Brief: Going through the material below, please gather all lines with the word "tablecloth" in them.

^^^^^^^^^^^^^^^^

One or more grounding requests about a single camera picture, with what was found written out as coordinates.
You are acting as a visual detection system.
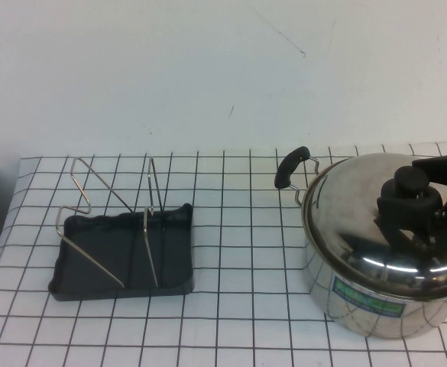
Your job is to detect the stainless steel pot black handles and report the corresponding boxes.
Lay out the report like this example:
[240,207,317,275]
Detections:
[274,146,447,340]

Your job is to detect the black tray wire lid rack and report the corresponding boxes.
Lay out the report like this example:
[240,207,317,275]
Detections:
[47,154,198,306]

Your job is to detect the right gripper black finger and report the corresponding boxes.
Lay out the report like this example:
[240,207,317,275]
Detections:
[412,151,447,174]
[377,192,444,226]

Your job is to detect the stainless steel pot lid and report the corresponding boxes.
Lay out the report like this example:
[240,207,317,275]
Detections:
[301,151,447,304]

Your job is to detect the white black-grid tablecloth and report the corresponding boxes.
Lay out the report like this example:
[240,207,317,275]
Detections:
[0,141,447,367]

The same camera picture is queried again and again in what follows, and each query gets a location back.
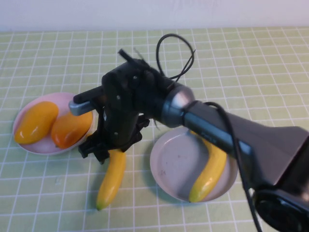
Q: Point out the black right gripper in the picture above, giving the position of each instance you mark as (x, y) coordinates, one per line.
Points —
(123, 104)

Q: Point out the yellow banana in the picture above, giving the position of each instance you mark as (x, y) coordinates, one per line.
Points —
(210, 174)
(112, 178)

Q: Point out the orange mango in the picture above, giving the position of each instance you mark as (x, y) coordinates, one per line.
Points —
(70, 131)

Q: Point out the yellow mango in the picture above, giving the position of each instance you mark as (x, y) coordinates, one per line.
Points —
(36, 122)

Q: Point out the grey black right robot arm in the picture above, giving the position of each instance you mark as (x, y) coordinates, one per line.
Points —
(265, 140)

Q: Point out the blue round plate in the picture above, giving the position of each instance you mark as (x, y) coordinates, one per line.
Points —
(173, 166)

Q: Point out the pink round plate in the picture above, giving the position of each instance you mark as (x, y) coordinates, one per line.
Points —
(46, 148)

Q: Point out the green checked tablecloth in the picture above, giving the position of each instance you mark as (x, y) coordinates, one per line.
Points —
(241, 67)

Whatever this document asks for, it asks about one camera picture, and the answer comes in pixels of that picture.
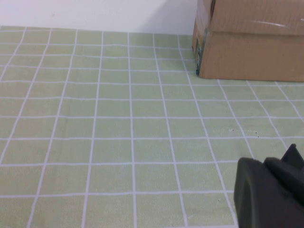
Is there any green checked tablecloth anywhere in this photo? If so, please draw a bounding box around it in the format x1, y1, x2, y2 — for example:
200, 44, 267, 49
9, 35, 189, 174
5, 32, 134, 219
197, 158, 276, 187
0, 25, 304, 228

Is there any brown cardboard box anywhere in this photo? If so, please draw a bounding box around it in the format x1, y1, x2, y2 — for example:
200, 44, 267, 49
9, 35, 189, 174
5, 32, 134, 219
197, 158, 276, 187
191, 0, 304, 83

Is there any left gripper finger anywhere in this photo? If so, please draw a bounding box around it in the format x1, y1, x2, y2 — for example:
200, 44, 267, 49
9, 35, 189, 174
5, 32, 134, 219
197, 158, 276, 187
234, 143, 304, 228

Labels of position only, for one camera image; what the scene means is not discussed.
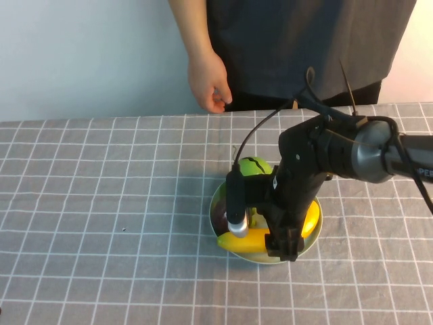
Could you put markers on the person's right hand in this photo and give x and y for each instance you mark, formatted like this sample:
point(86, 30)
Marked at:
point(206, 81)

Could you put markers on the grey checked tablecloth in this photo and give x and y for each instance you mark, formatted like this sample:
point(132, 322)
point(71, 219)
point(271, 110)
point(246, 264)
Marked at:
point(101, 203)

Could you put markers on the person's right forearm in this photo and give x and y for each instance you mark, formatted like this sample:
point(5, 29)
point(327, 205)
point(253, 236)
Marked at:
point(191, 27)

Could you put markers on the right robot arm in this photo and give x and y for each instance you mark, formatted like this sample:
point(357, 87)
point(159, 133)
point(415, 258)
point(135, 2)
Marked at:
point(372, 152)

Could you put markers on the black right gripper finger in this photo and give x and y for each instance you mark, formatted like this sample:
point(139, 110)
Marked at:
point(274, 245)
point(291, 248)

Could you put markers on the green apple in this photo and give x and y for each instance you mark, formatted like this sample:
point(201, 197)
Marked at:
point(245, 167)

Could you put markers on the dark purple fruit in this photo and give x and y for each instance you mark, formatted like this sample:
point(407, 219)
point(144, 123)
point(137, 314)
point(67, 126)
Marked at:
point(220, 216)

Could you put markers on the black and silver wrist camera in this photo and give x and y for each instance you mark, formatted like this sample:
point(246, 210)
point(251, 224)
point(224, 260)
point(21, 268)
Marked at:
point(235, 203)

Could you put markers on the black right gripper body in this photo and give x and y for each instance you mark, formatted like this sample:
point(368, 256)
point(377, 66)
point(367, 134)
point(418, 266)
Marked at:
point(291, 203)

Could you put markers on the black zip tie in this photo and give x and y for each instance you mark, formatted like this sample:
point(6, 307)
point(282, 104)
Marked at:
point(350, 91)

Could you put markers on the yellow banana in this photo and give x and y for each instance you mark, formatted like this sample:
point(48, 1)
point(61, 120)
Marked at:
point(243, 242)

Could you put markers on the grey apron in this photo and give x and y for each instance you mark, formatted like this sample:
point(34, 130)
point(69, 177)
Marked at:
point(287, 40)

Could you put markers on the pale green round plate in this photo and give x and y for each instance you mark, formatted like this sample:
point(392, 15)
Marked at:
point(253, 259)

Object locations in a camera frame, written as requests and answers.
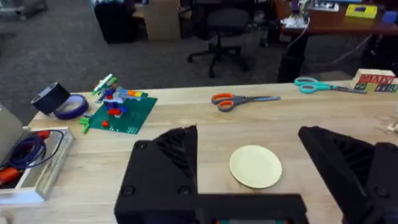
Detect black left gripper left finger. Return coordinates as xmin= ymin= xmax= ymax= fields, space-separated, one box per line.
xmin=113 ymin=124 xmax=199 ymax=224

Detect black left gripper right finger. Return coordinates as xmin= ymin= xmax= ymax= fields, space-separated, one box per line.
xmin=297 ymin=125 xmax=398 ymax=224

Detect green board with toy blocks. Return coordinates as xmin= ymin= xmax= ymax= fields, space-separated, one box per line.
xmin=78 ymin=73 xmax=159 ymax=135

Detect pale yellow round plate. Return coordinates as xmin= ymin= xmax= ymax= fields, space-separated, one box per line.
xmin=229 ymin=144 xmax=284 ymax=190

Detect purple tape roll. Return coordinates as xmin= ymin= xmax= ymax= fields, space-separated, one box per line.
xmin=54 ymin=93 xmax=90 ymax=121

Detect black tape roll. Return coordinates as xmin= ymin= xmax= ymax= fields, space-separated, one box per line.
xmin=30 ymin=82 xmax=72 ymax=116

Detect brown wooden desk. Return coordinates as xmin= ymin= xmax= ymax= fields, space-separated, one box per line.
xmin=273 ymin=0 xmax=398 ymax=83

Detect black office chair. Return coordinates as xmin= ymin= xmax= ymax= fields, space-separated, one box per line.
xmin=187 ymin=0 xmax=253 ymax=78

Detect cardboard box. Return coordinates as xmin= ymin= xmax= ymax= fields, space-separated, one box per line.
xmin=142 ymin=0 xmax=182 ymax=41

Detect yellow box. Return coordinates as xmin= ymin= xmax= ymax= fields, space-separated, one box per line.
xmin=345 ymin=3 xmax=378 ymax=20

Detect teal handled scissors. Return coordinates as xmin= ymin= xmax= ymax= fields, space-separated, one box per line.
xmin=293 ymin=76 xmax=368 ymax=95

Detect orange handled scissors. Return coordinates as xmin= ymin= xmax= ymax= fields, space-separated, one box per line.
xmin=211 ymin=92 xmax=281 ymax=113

^^^^^^^^^^^^^^^^

Written reply:
Your job is to detect the white black-grid tablecloth and report the corresponding boxes.
Q: Point out the green checked tablecloth in the picture above, giving the position of each instance you mark as (x, y) coordinates, one per line.
Is there any green checked tablecloth anywhere in this photo? If so, please draw a bounding box around it in the format x1, y1, x2, y2 — for example:
Could you put markers on the grey checked tablecloth in this photo and give x and y for each instance you mark, formatted like this sample:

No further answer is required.